La réflexivité organisationnelle est une pratique puissante. Prendre le temps, après un projet, un événement ou une difficulté, de se demander collectivement « Qu’avons-nous appris ? Que ferions-nous différemment ? » transforme chaque expérience en occasion d’apprentissage. Cette pratique est gratuite et ne demande que la volonté de la mettre en place.

Le DG comme modèle d’apprentissage joue un rôle déterminant. Un DG qui continue de se former, qui partage ses apprentissages, qui reconnaît ses propres lacunes et qui encourage son équipe à se développer crée les conditions d’une culture apprenante. À l’inverse, un DG qui considère la formation comme une perte de temps envoie un message qui décourage tout l’organisme.

Les ressources de formation disponibles pour le communautaire québécois

Le milieu communautaire québécois dispose d’un écosystème de formation riche, bien que souvent méconnu.

Le CSMO-ÉSAC est la ressource de référence pour la formation dans le communautaire. Il offre un catalogue de formations, des outils de gestion des RH, des enquêtes de rémunération, et des programmes de développement des compétences. Ses formations sont souvent gratuites ou à coût réduit pour les organismes du secteur.

Le COCo (Centre des organismes communautaires) offre des formations en gouvernance, en gestion, en mobilisation, et en développement organisationnel. Ses ressources en ligne sont accessibles gratuitement et couvrent un large éventail de sujets pertinents pour le communautaire.

Les universités et cégeps offrent des programmes de certificat et de formation continue pertinents : gestion des organismes communautaires (Université de Montréal), administration sociale (différentes universités), gestion philanthropique, et développement communautaire. Certains programmes offrent des bourses pour les employés du communautaire.

Les regroupements sectoriels organisent des formations spécialisées selon leur mission : intervention jeunesse, employabilité, santé mentale, etc. Ces formations ont l’avantage d’être directement pertinentes au contexte de pratique des participants.

Les plateformes en ligne comme Communagir, l’INM (Institut du Nouveau Monde), et les sites gouvernementaux offrent des webinaires, des guides, et des outils de formation accessibles gratuitement. Les plateformes internationales (Coursera, edX, LinkedIn Learning) offrent également du contenu pertinent, parfois gratuitement.

Conclusion : la formation continue comme levier de mission

La formation continue dans le communautaire n’est pas un luxe réservé aux organismes bien financés — c’est un investissement stratégique accessible à tous, qui produit des retombées mesurables sur la qualité des services, la rétention du personnel, l’innovation organisationnelle, et la crédibilité auprès des bailleurs.

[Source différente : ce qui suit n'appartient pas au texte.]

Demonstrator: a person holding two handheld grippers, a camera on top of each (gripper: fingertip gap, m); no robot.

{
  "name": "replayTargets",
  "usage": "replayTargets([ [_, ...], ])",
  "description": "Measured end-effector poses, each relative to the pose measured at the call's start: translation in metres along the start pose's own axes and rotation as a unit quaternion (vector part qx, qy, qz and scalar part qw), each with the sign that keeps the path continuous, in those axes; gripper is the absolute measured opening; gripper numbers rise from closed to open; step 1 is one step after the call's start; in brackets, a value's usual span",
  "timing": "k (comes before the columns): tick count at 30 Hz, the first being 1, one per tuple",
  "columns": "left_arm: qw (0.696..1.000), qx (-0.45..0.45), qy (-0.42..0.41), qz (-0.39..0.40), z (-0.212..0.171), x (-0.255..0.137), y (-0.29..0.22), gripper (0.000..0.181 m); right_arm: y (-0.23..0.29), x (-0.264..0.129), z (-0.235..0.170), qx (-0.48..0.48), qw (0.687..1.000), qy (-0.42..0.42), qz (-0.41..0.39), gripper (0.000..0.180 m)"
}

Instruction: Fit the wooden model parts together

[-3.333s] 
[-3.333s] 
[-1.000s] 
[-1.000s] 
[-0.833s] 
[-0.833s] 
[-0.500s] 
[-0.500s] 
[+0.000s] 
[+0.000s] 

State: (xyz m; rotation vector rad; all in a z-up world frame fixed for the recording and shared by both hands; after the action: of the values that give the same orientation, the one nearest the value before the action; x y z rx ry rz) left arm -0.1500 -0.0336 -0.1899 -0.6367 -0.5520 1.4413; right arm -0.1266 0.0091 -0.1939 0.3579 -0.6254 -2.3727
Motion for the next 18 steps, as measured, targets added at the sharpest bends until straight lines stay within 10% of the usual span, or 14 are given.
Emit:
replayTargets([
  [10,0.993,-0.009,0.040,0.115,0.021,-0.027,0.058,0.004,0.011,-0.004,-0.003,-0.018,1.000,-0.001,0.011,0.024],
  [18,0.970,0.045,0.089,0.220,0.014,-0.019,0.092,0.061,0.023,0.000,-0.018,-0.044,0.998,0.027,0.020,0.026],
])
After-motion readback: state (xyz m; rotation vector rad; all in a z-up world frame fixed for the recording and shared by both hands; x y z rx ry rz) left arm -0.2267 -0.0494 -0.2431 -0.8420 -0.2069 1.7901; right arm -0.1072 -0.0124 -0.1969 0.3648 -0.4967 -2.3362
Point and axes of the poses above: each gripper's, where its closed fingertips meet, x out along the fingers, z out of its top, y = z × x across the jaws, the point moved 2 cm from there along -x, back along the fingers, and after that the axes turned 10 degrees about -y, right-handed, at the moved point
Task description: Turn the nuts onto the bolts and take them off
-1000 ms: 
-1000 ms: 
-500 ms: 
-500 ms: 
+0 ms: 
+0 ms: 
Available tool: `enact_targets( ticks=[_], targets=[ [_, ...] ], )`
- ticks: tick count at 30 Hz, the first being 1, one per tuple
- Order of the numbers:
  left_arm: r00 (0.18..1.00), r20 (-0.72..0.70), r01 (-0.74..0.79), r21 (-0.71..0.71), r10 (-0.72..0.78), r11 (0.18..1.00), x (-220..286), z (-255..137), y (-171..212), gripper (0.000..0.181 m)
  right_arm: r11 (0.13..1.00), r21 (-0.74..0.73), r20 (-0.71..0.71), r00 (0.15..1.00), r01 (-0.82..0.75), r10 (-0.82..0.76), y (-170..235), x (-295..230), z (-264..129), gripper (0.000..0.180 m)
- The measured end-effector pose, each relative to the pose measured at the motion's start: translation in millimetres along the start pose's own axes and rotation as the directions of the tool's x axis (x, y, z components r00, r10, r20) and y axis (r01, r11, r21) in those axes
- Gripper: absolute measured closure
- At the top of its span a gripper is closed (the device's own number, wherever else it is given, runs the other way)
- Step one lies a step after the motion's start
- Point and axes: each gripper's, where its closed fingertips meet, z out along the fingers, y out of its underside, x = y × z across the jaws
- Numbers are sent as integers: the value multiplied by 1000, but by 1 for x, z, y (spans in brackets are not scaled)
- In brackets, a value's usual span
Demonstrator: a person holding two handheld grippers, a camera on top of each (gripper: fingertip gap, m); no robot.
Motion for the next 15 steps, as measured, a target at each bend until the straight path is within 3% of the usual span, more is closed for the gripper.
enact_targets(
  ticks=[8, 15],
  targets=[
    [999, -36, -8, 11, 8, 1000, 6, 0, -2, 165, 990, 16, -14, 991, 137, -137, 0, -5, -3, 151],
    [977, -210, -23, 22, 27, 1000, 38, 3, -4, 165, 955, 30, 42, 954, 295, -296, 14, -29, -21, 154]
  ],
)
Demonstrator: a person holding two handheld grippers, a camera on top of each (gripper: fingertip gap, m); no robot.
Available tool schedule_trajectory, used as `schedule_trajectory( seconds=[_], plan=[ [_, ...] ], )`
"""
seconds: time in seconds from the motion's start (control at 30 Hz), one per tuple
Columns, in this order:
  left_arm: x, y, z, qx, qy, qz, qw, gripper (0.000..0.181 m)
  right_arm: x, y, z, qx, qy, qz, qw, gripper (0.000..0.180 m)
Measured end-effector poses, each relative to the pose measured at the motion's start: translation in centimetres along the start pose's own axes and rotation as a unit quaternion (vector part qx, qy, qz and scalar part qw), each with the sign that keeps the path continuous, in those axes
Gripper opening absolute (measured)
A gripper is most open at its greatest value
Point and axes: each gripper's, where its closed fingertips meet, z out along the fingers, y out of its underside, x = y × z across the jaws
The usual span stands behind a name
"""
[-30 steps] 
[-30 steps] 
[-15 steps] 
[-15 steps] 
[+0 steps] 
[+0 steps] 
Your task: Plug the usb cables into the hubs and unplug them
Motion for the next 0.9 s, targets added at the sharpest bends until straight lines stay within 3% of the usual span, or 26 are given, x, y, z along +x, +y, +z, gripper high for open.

Les OBNL qui réussissent à intégrer la formation dans leur culture organisationnelle ne le font pas parce qu’ils ont plus de ressources, mais parce qu’ils ont fait le choix conscient de valoriser l’apprentissage. Ils utilisent les ressources gratuites disponibles, intègrent la formation dans leurs demandes de financement, adoptent des modalités adaptées à leurs contraintes, et créent un environnement où le développement professionnel fait partie de la mission.

Pour les directions générales, le message est clair : investir dans les compétences de votre équipe, c’est investir dans la capacité de votre organisme à remplir sa mission. Le retour social sur investissement de la formation est parmi les plus élevés de toutes les dépenses organisationnelles — et c’est un investissement que chaque OBNL peut se permettre, à condition de le planifier, de le financer stratégiquement, et de le valoriser à sa juste mesure.